Approximately seven million years prior, a diminutive organism navigated treacherous floodplains in Bulgaria, evading predators like wildcats and hyenas, with evidence suggesting it may have done so using bipedal locomotion.
A recently documented fossilized femur provides compelling indications that this now-extinct primate, estimated to have weighed around 24 kilograms (53 pounds) and provisionally identified as Graecopithecus freybergi, possessed several anatomical characteristics consistent with habitual upright walking.
In a recent communiqué, the researchers involved in the analysis of this ancient thigh bone propose that this compact hominin might represent our earliest progenitor; however, this assertion is not universally accepted.

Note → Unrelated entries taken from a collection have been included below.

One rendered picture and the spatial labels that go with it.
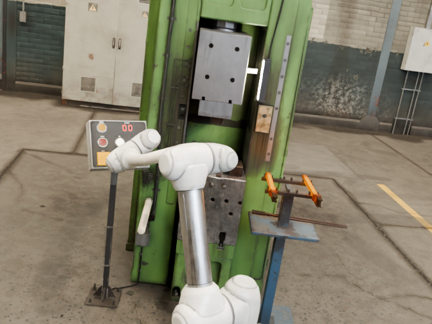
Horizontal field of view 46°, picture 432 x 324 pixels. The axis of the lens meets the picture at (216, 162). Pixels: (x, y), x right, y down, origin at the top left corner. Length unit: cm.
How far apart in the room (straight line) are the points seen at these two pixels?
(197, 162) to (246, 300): 59
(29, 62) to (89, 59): 125
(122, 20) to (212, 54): 534
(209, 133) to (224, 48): 80
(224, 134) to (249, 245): 80
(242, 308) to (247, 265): 152
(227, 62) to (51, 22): 631
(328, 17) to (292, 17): 620
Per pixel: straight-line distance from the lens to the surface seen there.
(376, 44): 972
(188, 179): 192
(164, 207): 341
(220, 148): 202
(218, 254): 333
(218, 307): 203
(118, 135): 299
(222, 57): 301
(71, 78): 848
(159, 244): 353
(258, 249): 356
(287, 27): 317
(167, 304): 349
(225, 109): 306
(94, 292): 352
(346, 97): 968
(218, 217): 321
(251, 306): 213
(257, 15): 315
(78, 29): 837
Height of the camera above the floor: 194
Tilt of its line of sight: 18 degrees down
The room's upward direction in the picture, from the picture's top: 8 degrees clockwise
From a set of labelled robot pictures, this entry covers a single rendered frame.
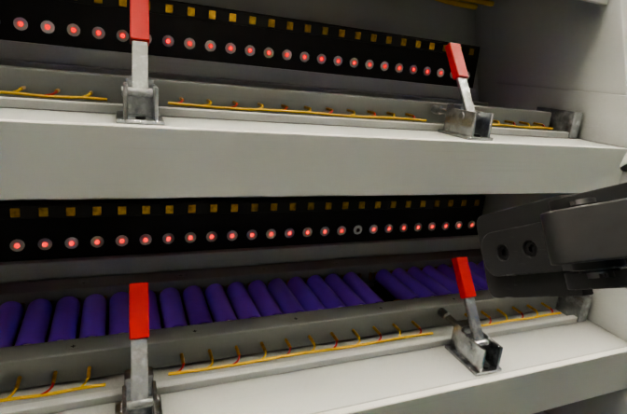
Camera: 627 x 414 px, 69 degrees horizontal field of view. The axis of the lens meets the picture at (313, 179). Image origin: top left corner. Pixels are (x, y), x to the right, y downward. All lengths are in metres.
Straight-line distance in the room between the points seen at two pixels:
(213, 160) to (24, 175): 0.10
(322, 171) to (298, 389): 0.16
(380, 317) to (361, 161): 0.15
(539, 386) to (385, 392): 0.15
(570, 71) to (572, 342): 0.29
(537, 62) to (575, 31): 0.05
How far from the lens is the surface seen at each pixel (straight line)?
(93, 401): 0.36
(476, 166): 0.40
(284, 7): 0.56
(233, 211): 0.46
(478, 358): 0.42
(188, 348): 0.37
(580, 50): 0.59
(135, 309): 0.32
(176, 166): 0.30
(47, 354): 0.37
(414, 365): 0.41
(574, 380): 0.50
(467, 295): 0.42
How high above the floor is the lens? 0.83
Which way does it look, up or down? 3 degrees up
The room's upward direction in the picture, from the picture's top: 1 degrees counter-clockwise
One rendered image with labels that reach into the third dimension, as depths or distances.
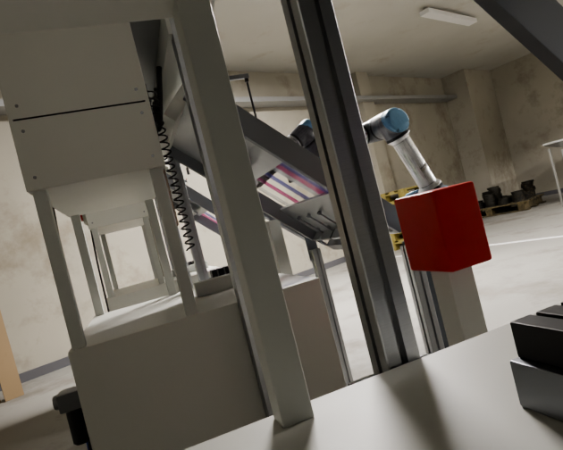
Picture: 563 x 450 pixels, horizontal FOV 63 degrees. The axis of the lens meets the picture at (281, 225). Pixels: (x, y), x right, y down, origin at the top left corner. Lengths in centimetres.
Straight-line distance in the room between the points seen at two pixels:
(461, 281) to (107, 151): 86
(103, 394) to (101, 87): 73
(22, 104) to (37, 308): 354
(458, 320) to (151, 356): 71
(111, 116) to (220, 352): 64
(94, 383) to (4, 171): 371
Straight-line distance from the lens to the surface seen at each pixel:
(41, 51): 129
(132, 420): 124
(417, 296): 138
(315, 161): 129
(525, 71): 1086
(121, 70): 126
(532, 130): 1078
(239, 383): 125
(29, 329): 466
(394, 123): 212
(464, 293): 100
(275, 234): 213
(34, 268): 468
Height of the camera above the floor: 79
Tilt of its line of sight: level
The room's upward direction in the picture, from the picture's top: 14 degrees counter-clockwise
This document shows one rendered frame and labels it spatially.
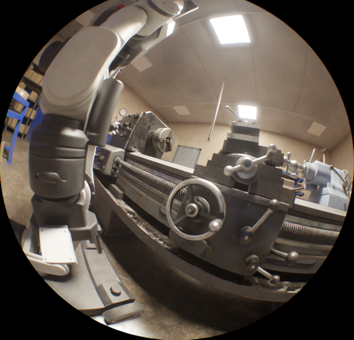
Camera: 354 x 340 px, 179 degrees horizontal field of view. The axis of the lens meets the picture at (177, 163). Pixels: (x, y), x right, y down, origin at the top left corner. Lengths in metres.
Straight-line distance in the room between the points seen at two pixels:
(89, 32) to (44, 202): 0.19
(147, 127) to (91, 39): 1.15
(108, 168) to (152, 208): 0.57
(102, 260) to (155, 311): 0.43
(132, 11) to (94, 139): 0.23
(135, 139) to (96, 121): 1.01
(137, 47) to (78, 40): 0.33
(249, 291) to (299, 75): 3.23
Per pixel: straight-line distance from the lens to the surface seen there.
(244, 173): 0.35
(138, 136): 1.17
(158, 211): 0.75
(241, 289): 0.55
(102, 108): 0.16
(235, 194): 0.40
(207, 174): 0.43
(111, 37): 0.16
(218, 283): 0.53
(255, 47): 2.77
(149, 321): 0.81
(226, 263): 0.47
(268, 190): 0.42
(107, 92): 0.17
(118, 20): 0.24
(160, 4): 0.30
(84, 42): 0.15
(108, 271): 0.70
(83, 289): 0.65
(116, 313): 0.60
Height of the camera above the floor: 0.77
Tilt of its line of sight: 7 degrees up
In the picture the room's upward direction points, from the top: 21 degrees clockwise

“At an age of 7.2 million years, this ancestor, which we categorize within the genus Graecopithecus, could potentially be the oldest recognized human ancestor,” stated David Begun, a paleoanthropologist affiliated with the University of Toronto and a co-author of the study.
The proposed lineage of Graecopithecus has been a subject of debate for a considerable duration. Counterarguments from other scientists contest the researchers’ conclusions, including the implication that the origins of humanity lie in the Balkans rather than Africa, citing various factors, notably a deficiency in empirical support.
Prior to this recent find, Graecopithecus was known only from two paleontological specimens: a mandible discovered in Greece in 1944 and a premolar tooth unearthed in Bulgaria in 2012. The latter was retrieved from the Azmaka excavation site, identical to the location where the aforementioned fossil femur was discovered in 2016.
Within the scope of this newest investigation, the scientists characterize the owner of the ancient thighbone as a mature female, diminutive in stature, comparable to a chimpanzee. For comparative purposes, her femur bore a resemblance in size to those of the carnivorous mammals that roamed these plains, including giant otters, proto-hyenas, and early badger descendants.
Nevertheless, the morphology of the femur offers more significant insights than its dimensions. For instance, it exhibits a comparatively elongated femoral neck, which serves as the connection between the diaphyseal shaft of the thighbone and the femoral head, subsequently articulating with the hip socket. An extended femoral neck is indicative of bipedalism, as it facilitates enhanced freedom of movement in the leg.
This anatomical feature also signifies an evolutionary compromise between structural robustness and kinetic range. As hominins evolved towards modernity, they achieved a greater amplitude of motion at the cost of inherent stability and arboreal locomotion capabilities.
The research team further points to the attachment points for the gluteal musculature, which appear to be anatomically suited for upright posture. Moreover, the cortical thickness of the bone’s outer layer suggests the presence of stresses associated with terrestrial locomotion.
However, the fossil also retains characteristics common to quadrupedal species. Within the published study, the investigators describe the femur as representing a “transitional phase between African great apes and habitual bipedal hominins.”
The Azmaka environs during the late Miocene epoch were characterized by sparse woodlands giving way to open savannahs, lending credence to the hypothesis that bipedalism may have emerged with the transformation of arboreal landscapes into grasslands.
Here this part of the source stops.